_AIM OF THE EXERCISE_
Nothing after the line containing "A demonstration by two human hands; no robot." belongs in the answer; write out exactly every line from the start of the material up to it, including it.

■ ■ ■ ■

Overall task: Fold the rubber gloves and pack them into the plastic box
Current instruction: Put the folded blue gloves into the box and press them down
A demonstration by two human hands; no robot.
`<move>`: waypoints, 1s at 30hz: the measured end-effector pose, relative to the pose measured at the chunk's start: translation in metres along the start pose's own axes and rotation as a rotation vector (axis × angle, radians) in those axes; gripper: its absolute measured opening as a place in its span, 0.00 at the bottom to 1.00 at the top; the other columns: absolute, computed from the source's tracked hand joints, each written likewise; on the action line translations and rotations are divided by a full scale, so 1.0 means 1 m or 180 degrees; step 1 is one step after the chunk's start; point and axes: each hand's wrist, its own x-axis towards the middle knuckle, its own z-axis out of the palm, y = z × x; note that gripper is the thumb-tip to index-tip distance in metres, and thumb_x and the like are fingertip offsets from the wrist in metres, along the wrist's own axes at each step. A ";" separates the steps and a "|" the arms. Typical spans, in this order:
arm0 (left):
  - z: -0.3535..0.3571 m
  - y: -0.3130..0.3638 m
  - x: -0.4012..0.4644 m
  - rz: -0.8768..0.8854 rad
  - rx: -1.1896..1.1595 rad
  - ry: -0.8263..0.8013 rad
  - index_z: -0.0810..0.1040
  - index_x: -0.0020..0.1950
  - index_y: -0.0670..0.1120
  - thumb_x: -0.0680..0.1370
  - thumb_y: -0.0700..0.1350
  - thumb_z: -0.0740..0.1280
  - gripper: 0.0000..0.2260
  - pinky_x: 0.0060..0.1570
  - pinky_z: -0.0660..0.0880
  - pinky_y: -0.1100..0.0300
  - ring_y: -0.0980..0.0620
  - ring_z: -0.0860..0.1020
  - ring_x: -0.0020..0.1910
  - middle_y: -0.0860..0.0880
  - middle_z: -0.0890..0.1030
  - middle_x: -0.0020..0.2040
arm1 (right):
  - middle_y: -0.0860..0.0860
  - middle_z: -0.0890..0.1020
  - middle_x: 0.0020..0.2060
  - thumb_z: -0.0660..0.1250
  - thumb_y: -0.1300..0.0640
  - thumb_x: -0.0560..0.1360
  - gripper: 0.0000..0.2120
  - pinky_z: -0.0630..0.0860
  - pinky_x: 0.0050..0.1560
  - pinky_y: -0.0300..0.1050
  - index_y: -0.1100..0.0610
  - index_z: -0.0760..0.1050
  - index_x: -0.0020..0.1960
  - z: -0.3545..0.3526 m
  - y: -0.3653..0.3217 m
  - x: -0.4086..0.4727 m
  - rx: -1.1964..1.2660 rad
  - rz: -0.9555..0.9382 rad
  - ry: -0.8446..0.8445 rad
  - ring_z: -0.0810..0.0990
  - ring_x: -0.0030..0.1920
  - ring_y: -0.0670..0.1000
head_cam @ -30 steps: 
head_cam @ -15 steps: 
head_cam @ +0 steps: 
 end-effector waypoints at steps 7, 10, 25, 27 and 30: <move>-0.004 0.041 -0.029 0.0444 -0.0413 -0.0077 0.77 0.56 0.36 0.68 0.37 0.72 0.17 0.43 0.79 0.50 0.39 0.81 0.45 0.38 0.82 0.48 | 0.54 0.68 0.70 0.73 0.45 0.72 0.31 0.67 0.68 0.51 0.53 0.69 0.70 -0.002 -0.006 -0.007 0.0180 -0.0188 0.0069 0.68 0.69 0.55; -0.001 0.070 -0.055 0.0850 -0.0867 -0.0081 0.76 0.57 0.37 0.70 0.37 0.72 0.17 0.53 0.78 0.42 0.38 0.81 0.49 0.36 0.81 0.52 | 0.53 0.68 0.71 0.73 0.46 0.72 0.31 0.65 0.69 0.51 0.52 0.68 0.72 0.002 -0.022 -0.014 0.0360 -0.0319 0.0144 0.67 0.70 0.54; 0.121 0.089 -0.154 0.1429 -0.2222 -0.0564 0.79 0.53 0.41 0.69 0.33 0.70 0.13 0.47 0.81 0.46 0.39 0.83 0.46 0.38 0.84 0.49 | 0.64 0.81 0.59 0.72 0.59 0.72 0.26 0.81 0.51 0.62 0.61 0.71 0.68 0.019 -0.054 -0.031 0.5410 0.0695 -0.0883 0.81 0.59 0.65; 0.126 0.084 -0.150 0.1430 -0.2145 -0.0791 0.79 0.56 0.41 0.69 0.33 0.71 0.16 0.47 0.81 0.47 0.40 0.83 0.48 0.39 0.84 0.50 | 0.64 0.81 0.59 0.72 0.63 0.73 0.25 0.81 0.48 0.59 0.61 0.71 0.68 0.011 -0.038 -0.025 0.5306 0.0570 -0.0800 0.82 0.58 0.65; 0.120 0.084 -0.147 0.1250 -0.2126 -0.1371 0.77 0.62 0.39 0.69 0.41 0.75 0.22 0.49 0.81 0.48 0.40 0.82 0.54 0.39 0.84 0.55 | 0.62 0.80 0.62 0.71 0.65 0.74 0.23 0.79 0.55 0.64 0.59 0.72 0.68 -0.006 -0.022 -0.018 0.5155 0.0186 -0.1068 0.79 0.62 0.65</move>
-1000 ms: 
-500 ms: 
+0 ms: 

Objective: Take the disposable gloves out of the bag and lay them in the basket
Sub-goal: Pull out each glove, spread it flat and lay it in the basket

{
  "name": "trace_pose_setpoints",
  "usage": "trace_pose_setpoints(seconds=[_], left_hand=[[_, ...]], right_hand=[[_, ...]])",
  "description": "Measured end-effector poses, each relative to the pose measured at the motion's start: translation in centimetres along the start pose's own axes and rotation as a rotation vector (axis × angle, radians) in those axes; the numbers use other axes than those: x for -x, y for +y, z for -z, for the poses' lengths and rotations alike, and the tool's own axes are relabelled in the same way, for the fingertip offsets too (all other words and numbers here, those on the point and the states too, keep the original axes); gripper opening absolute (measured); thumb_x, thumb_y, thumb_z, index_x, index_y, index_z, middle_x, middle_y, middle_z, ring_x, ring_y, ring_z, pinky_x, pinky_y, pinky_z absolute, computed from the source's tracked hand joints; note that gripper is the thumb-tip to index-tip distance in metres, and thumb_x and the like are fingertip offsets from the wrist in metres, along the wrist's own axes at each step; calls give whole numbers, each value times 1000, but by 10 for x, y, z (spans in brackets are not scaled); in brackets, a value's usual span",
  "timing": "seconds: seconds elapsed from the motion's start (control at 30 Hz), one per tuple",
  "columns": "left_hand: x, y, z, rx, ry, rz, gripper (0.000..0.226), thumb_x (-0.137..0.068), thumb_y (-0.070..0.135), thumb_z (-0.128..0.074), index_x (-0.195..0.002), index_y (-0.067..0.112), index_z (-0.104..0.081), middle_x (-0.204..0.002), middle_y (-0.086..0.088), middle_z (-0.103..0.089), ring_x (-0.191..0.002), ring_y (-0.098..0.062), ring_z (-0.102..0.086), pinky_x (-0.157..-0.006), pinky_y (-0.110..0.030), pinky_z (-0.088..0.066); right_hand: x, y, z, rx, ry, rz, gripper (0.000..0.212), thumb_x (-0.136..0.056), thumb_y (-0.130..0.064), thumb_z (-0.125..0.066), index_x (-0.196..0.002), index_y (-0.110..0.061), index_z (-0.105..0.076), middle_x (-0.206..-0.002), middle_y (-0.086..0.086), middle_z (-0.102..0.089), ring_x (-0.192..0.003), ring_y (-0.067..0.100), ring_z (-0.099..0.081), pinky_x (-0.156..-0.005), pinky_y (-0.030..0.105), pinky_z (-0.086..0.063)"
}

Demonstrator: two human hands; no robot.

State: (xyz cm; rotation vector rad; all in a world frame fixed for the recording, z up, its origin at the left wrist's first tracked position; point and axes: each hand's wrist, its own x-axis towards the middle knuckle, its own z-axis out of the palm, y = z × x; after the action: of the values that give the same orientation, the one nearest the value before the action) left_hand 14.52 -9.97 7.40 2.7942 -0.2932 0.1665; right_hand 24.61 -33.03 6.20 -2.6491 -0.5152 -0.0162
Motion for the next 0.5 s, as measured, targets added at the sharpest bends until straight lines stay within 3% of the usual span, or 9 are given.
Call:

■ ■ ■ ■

_YOUR RESPONSE_
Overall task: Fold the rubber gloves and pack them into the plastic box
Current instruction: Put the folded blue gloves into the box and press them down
A demonstration by two human hands; no robot.

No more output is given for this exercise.